- [What the exercise asks]: In the records that follow, the lines from the one containing "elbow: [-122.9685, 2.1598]" to the one containing "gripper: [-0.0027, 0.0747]", inclusive, are to be given again exactly.

- [Supplied material]:
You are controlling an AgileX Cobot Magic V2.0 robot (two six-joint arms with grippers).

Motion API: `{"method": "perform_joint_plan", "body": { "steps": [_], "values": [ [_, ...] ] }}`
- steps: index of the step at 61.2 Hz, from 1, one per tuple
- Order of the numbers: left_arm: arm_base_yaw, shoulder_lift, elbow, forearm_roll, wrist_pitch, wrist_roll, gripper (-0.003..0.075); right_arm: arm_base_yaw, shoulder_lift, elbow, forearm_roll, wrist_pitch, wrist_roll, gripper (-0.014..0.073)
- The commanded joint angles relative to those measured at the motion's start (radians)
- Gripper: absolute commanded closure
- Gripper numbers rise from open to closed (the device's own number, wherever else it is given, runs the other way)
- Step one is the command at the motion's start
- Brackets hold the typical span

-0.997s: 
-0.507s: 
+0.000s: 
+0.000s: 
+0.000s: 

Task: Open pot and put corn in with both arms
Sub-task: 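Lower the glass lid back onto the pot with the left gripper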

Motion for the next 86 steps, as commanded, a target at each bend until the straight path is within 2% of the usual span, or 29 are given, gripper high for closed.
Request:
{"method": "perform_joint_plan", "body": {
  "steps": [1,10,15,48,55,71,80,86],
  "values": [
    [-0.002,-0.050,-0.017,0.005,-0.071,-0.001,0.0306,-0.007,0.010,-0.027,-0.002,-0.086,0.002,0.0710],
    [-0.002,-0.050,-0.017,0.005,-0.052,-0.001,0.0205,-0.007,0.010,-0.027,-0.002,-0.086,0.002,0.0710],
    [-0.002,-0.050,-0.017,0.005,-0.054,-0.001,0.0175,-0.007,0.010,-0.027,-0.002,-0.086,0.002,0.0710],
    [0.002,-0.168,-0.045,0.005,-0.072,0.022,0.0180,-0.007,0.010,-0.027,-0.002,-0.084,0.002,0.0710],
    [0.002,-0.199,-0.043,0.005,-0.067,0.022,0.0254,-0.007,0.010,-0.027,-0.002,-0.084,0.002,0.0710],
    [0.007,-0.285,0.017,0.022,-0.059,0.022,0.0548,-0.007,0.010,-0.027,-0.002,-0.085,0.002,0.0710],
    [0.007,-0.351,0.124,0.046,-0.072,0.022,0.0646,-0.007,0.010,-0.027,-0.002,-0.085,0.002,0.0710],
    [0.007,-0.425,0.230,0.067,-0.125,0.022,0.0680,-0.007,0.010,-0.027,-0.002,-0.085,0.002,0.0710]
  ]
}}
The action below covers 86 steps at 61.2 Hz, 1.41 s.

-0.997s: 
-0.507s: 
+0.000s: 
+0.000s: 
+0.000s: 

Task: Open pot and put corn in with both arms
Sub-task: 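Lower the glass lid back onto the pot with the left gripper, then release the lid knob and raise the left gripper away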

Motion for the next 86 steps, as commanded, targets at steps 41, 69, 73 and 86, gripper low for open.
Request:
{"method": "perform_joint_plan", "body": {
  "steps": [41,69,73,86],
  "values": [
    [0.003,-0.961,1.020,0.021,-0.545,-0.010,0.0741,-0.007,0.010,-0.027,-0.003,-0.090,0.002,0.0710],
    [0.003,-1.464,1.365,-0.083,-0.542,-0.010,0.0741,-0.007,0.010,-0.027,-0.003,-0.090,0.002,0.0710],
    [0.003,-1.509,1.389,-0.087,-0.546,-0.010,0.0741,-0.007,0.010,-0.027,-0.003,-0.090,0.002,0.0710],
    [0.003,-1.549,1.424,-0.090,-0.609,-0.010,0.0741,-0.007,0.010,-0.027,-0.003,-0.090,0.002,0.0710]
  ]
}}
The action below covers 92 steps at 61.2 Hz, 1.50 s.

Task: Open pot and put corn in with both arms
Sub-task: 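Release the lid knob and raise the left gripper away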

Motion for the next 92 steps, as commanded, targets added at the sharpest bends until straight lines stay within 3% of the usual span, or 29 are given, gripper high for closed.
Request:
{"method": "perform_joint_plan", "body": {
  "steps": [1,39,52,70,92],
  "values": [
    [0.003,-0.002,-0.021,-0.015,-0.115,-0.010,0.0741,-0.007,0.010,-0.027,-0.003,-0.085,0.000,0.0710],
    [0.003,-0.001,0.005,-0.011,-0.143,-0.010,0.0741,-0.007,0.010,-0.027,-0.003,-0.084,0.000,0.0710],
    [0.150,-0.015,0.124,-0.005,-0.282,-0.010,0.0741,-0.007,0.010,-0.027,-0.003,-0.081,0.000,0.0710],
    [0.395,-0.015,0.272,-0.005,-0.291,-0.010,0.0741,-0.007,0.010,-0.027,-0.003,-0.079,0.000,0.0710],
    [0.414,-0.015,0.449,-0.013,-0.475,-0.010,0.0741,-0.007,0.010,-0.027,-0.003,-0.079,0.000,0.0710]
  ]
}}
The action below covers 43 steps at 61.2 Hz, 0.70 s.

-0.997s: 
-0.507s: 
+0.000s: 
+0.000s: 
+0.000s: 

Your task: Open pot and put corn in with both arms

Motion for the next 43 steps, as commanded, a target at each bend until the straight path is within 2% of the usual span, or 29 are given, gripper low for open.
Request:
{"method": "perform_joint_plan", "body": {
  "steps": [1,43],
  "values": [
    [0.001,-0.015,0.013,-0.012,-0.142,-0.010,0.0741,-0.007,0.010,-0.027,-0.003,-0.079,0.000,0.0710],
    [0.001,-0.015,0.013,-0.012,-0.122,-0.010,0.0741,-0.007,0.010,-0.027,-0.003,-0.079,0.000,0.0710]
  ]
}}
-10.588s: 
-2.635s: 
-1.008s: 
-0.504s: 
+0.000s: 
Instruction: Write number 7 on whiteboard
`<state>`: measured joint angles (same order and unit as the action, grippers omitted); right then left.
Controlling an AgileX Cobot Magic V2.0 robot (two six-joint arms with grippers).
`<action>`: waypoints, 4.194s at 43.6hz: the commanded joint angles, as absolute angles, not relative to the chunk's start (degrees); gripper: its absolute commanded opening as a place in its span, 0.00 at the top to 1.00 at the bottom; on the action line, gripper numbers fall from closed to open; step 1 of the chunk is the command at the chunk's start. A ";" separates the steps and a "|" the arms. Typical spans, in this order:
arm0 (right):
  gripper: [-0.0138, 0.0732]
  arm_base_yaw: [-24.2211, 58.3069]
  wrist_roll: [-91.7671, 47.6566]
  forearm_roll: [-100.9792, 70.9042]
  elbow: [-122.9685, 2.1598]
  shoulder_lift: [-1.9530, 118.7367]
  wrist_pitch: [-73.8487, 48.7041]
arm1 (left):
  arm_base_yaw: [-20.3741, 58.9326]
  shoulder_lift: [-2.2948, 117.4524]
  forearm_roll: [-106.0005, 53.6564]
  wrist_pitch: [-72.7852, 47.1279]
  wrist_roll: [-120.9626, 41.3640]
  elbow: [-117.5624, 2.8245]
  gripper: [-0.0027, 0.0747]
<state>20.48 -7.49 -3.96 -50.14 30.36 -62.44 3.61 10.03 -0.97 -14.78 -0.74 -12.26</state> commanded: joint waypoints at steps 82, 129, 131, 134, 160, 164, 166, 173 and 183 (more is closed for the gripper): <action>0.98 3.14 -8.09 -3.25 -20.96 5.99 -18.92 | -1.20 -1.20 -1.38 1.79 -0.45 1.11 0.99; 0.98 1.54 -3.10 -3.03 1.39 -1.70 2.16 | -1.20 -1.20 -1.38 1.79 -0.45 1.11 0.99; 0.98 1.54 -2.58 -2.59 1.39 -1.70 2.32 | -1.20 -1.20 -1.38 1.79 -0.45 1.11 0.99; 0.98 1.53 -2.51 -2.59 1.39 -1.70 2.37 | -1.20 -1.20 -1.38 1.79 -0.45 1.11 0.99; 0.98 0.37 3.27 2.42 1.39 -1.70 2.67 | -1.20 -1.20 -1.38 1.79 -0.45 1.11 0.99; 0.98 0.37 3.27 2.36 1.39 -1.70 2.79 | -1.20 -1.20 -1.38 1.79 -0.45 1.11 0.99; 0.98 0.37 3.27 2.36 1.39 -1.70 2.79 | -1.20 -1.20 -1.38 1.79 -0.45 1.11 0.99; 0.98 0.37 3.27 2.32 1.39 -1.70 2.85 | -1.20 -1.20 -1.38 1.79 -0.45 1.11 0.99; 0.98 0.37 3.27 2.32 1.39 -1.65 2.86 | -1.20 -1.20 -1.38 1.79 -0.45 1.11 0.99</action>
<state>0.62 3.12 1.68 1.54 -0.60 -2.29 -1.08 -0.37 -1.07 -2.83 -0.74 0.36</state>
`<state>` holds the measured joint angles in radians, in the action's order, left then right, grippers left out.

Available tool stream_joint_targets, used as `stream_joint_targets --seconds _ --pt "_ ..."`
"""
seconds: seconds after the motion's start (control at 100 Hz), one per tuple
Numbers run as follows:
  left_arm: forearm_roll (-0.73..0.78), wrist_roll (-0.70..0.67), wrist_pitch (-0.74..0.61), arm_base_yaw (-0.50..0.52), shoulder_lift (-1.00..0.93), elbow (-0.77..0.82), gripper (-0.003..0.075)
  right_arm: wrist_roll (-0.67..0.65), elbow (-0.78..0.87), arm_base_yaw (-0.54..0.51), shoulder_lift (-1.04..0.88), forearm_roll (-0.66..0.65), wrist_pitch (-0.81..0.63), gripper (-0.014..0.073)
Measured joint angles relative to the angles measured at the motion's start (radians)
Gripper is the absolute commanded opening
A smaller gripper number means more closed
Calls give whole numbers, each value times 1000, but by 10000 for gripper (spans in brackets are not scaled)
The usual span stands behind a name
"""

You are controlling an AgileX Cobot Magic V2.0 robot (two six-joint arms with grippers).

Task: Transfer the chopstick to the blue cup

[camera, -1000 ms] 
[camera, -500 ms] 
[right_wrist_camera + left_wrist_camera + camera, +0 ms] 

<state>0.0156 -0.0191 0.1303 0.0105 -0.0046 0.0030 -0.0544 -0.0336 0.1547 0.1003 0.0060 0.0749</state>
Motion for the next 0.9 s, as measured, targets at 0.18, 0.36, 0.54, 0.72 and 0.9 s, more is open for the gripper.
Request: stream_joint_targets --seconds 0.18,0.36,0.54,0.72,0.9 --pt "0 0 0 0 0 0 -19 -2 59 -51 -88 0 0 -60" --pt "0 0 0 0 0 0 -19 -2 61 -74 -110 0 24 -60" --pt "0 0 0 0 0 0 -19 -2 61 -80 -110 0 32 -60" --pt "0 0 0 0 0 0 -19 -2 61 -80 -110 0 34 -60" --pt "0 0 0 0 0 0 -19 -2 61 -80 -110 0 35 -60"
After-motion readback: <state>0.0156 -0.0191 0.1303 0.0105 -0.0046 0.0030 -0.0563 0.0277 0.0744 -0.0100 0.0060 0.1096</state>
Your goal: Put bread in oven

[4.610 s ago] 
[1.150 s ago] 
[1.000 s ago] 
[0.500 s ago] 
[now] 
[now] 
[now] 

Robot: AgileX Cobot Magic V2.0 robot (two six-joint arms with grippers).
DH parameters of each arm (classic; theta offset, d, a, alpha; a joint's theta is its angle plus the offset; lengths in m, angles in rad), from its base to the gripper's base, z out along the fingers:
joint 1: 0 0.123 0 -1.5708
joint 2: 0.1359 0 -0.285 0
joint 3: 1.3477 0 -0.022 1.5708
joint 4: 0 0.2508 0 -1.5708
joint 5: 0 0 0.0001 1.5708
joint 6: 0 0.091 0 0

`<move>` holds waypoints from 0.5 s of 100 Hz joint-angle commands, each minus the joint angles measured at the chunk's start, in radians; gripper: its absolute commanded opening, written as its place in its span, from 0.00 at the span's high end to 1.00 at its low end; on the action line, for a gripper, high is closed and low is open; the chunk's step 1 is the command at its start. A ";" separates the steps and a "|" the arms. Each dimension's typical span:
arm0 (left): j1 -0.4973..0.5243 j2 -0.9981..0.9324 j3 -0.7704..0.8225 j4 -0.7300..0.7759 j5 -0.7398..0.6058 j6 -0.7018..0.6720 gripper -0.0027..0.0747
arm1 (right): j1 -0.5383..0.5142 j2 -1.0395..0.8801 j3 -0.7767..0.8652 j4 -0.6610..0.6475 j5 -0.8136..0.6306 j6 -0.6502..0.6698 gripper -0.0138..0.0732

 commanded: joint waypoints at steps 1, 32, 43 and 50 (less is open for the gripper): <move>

- [Task output]:
  elbow: [-122.9685, 2.1598]
  shoulder_lift: [-1.9530, 118.7367]
  wrist_pitch: [-73.8487, 48.7041]
arm1 (left):
  arm_base_yaw: [-20.3741, 58.9326]
  shoulder_lift: [-2.2948, 117.4524]
  forearm_roll: [-106.0005, 53.6564]
  wrist_pitch: [-72.7852, 47.1279]
  wrist_roll: [-120.9626, 41.3640]
  elbow: [-117.5624, 2.8245]
  gripper: [-0.0027, 0.0747]

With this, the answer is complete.